Life, Money & Responsibility

Navigating the Loss of a Parent: The Practical Side Nobody Talks About

June 4, 20267 min read
Navigating the Loss of a Parent: The Practical Side Nobody Talks About

Navigating the Loss of a Parent: The Practical Side Nobody Talks About

Everyone prepares you for grief.

Nobody prepares you for the specific loneliness of being the one who has to handle everything.

There is a version of losing a parent that gets talked about — the sadness, the stages, the support systems. And then there is the version that actually happens, where you are crying in your car between phone calls to insurance companies, trying to remember which bank holds the auto-pay for the utilities, and realizing that the person you would normally call when something is this hard is the person you are currently filing paperwork about.

That version does not get talked about enough.

This is not a checklist. If you need the step-by-step, I have a full breakdown of the first 30 days and a guide specifically on closing bank accounts. This post is for something different — the part underneath the logistics that makes the logistics so hard.

The Loneliness Is Its Own Thing

When one parent dies, you may still have another parent to navigate this with. When that is not the case — when you are the person in the family who handles things, or the only child, or simply the one who showed up — you learn something about a particular kind of alone.
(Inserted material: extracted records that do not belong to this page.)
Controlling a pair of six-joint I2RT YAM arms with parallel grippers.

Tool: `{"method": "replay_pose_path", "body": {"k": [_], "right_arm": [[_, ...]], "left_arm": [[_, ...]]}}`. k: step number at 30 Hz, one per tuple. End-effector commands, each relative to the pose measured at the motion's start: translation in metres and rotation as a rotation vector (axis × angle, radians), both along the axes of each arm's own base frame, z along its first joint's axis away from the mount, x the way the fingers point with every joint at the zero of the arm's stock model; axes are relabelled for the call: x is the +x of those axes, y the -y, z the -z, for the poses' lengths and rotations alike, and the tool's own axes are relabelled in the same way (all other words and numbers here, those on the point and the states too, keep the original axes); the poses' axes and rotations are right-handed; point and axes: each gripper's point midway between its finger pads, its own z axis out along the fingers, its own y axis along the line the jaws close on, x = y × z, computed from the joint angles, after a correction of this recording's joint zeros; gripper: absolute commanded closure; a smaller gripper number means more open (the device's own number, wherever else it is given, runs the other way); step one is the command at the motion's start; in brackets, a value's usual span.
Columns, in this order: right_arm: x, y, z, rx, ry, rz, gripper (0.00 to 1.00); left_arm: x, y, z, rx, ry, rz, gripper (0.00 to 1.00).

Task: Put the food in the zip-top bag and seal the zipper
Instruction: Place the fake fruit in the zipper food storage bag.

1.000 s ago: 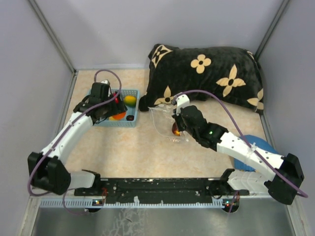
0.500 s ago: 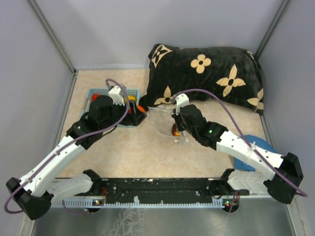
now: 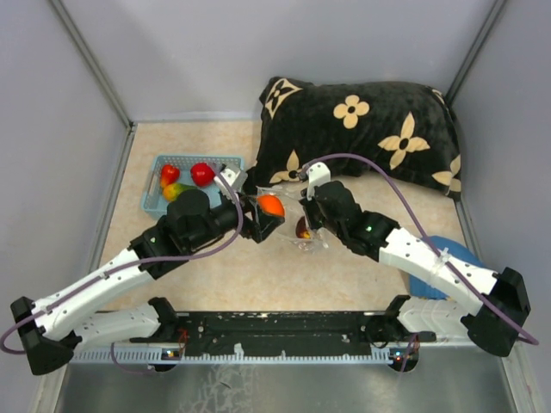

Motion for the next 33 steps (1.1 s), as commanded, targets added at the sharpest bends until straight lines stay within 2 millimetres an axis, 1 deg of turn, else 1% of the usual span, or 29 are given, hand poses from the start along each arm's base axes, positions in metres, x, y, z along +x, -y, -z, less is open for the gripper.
{"method": "replay_pose_path", "body": {"k": [1,3,6,11,14,19,27,33], "right_arm": [[0.006,-0.011,-0.034,0.096,0.049,-0.007,1.0],[0.005,-0.013,-0.034,0.102,0.045,-0.014,1.0],[0.004,-0.015,-0.035,0.11,0.041,-0.023,1.0],[0.001,-0.016,-0.038,0.127,0.038,-0.035,1.0],[0.0,-0.017,-0.038,0.135,0.036,-0.041,1.0],[-0.002,-0.017,-0.04,0.143,0.038,-0.044,1.0],[-0.004,-0.018,-0.042,0.157,0.039,-0.054,1.0],[-0.006,-0.019,-0.045,0.172,0.041,-0.062,1.0]], "left_arm": [[-0.005,0.016,-0.034,-0.084,0.184,0.039,0.41],[-0.005,0.022,-0.034,-0.087,0.232,0.04,0.41],[-0.006,0.032,-0.03,-0.067,0.277,0.052,0.4],[0.0,0.043,-0.016,0.001,0.315,0.024,0.38],[0.006,0.046,-0.004,0.053,0.325,0.007,0.37],[0.014,0.045,0.02,0.126,0.311,-0.032,0.35],[0.032,0.032,0.051,0.224,0.297,-0.148,0.28],[0.038,0.03,0.056,0.23,0.29,-0.192,0.17]]}}
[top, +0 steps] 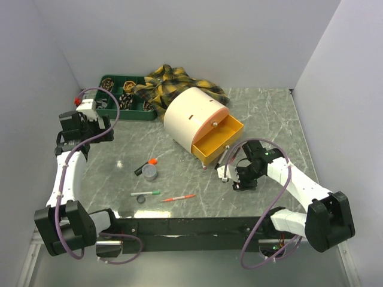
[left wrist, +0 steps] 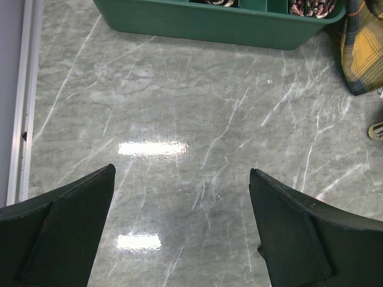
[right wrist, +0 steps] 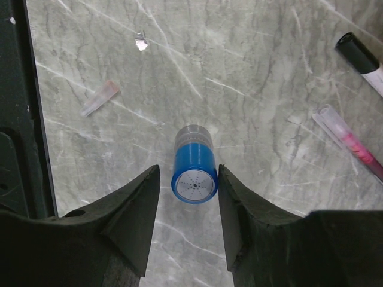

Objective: Sort the stationery into containers
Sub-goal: Pick up the stationery from the center of the board.

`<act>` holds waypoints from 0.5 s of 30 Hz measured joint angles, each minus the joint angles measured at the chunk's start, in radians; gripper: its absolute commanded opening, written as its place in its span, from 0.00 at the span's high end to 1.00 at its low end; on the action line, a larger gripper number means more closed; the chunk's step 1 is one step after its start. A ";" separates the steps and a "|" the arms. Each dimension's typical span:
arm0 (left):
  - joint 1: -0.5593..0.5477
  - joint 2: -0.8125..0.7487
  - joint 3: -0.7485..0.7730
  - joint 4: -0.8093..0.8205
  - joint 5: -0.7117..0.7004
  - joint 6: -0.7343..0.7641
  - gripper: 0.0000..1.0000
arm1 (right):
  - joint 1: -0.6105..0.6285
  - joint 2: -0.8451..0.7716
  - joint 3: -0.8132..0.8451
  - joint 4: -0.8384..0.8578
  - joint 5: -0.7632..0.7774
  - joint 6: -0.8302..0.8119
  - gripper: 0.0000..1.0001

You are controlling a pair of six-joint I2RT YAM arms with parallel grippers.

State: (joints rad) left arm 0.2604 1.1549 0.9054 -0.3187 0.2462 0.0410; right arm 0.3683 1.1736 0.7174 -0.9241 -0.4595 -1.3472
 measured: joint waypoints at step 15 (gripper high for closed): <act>0.000 0.020 0.000 0.019 0.021 -0.007 0.01 | 0.020 -0.008 0.035 -0.027 0.020 0.031 0.80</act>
State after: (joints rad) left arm 0.2607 1.1751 0.9054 -0.2996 0.2672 0.0338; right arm 0.3885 1.1660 0.7528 -0.9516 -0.4393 -1.3167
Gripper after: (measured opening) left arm 0.995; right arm 0.389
It is not the same as being without support. People around you may love you deeply. But there is a specific weight that comes with being the decision-maker, the point of contact, the one whose name is on the paperwork. Every institution wants to talk to you. Every form requires your signature. Every decision, including the ones that feel impossible, lands on your desk.

Grief asks you to feel. Administration asks you to function. Doing both at the same time, largely by yourself, is genuinely one of the harder things a person can do.

I don't say that to be dramatic. I say it because I think a lot of people in this situation assume they're handling it wrong — that they're too overwhelmed, too slow, too emotional, not emotional enough. They're not handling it wrong. The situation is just hard in a way that is difficult to fully understand until you are inside it.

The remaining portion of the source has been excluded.